Roberto estaba sentado en la silla de su despacho; jugueteaba con un lapicero metálico y también se hallaba pensativo. La confesión de Leonor le había dejado sin respuestas. Amaba a aquella mujer, pero tanto cómo para perdonarla –se preguntaba- Siempre había creído, desde que se enamoró de ella, que, pasase lo que pasase, nunca perdería ese amor que sentía. Ahora desconfiaba. ¿Hablar con ella de nuevo?: sin duda era una posible solución. Pero antes debía descubrir lo que realmente quería. Su corazón le llevaba por un sendero y su razón por otro. Si al menos estos caminos fueran paralelos – se repetía- podría encontrar tarde o temprano una solución. No caía en la cuenta que si esos caminos fueran paralelos no llegarían a juntarse nunca. Su corazón y su razón no coincidirían jamás: eso era lo que le estaba ocurriendo desde que abandonó airadamente la casa de Leonor, tras cerrar la puerta que emitió un sonido parecido a una despedida.
Se le ocurrió hablar con Ildefonso de la situación, pero cuando iba a levantar el teléfono para tratar de localizarle en el complejo del hotel, recapacitó. Quizás su jefe no sabía nada y en ese caso quién era él para meterse en la vida de los demás. Ángela, aún siendo culpable de aquella provocación, no se lo perdonaría. No, ese no era el camino. Se levantó de la silla, bordeó la mesa y se acercó al amplio ventanal que daba al jardín desde la planta baja del establecimiento.

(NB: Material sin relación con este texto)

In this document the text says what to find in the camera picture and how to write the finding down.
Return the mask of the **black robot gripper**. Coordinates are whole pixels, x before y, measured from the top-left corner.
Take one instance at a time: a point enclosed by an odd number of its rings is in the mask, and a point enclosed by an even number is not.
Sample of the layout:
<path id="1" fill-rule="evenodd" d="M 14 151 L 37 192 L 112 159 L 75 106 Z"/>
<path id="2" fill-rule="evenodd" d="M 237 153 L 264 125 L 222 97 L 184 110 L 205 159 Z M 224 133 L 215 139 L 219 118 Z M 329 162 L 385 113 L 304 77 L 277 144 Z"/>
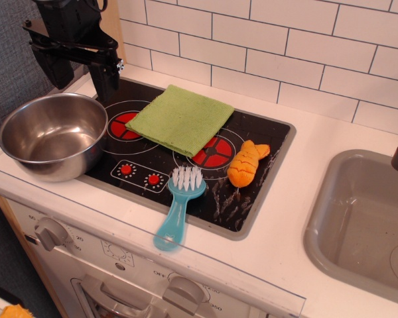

Había trascurrido poco más de un año desde que conoció a Leonor y recordó cómo era su vida antes de su encuentro aquel día de lluvia cuando volvía del video-club a su casa. Sonrió. Miraba por la ventana con aquella sonrisa en los labios contemplando la lluvia. Aquel día también llovía; la temperatura había subido unos grados y la nieve del día anterior se había convertido en una fina cortina de niebla acuosa. Recordó el sórdido local en el que trabaja hacía tan poco, recordó su soledad mientras veía película tras película en el descuidado salón de su casa, recordó el día que se atrevió a acercarse a Leonor como uno de los logros más especiales de su vida. Supo que desde aquel día había dejado de ser un hombre solitario. Y ahora todo aquello parecía venirse abajo como un castillo de naipes. Él quería a aquella mujer. ¡Maldita, Ángela! Se sorprendió con aquella exclamación en voz alta. Nadie le oyó, nadie podía escucharle en aquella habitación. Estaba otra vez solo, como antes de conocerla. Y él no deseaba aquella melancolía que detestaba. Pero no era acaso egoísmo lo que acababa de llegar a su mente. Deseaba lo mejor para él, no para la mujer a la que creía amar. Eso no era amor, era pensar en él, sin ceder a cambio nada. Si quería volver a tener a Leonor debía quererla tal y como era, sin prejuicios. Además ella le había confesado su relación con Ángela, claro que estaban por medio aquellas malditas fotografías; eso era lo que le hacía dudar.
Aquella tarde Alberto tocó el timbre de la puerta de la casa de Ángela.